* _Exercise aim_
Reproduce the records that follow in full, excluding any picture they contain.

====

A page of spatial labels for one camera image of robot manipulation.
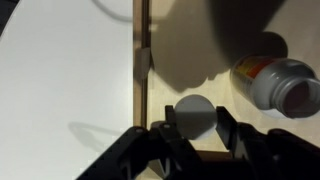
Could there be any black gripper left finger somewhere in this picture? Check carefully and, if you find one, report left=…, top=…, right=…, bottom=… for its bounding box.
left=158, top=104, right=201, bottom=168

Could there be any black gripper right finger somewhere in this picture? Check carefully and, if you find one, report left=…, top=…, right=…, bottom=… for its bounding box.
left=215, top=105, right=249, bottom=159

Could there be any white round bottle lid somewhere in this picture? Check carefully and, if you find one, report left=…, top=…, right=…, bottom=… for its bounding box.
left=174, top=94, right=218, bottom=141

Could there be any orange label pill bottle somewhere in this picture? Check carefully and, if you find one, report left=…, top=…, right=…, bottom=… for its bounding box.
left=229, top=54, right=320, bottom=120

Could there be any slatted wooden tray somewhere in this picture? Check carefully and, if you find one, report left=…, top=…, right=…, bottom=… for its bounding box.
left=132, top=0, right=320, bottom=180

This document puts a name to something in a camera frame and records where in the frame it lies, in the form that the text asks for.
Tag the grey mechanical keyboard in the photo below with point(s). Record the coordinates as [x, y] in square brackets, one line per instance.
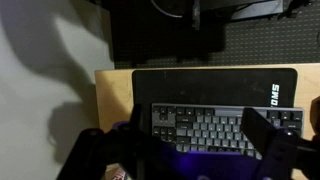
[213, 128]

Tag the black desk mat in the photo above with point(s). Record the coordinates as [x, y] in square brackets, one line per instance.
[200, 86]

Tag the black metal stand base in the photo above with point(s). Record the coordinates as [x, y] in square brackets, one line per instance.
[256, 10]

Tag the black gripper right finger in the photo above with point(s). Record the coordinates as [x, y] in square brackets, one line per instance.
[286, 153]

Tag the red white printed box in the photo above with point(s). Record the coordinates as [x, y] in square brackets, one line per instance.
[118, 174]

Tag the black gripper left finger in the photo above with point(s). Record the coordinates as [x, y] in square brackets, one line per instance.
[110, 153]

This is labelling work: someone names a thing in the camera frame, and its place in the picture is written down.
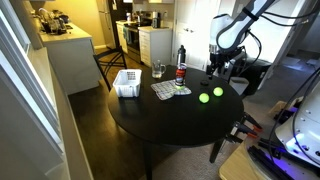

====

* _Answer space_
A page of spatial labels for one camera image of robot manipulation.
Could there be any black gripper left finger somewhere in this picture? Check carefully and, if you find one, report left=…, top=…, right=…, bottom=… for its bounding box.
left=158, top=104, right=201, bottom=168

Could there be any black gripper right finger somewhere in this picture? Check carefully and, if you find one, report left=…, top=…, right=…, bottom=… for its bounding box.
left=215, top=105, right=249, bottom=159

Could there be any white round bottle lid somewhere in this picture? Check carefully and, if you find one, report left=…, top=…, right=…, bottom=… for its bounding box.
left=174, top=94, right=218, bottom=141

Could there be any orange label pill bottle somewhere in this picture? Check carefully and, if you find one, report left=…, top=…, right=…, bottom=… for its bounding box.
left=229, top=54, right=320, bottom=120

Could there be any slatted wooden tray somewhere in this picture? Check carefully and, if you find one, report left=…, top=…, right=…, bottom=… for its bounding box.
left=132, top=0, right=320, bottom=180

This document puts a name to something in a camera frame and records where in the frame it lies, in the form that the text asks for.
Tag the grey mechanical keyboard in the photo below with point(s). Record the coordinates as [x, y] in square brackets, one line per instance.
[213, 128]

Tag the black desk mat in the photo above with point(s). Record the coordinates as [x, y] in square brackets, one line per instance.
[200, 86]

Tag the black metal stand base in the photo above with point(s). Record the coordinates as [x, y] in square brackets, one line per instance.
[256, 10]

Tag the black gripper right finger in the photo above with point(s). Record the coordinates as [x, y] in square brackets, one line per instance.
[286, 153]

Tag the red white printed box in the photo above with point(s). Record the coordinates as [x, y] in square brackets, one line per instance.
[118, 174]

Tag the black gripper left finger in the photo above with point(s). Record the coordinates as [x, y] in square brackets, one line per instance.
[110, 153]

This is labelling work: someone names a thing in the camera frame, and its place in the picture is written down.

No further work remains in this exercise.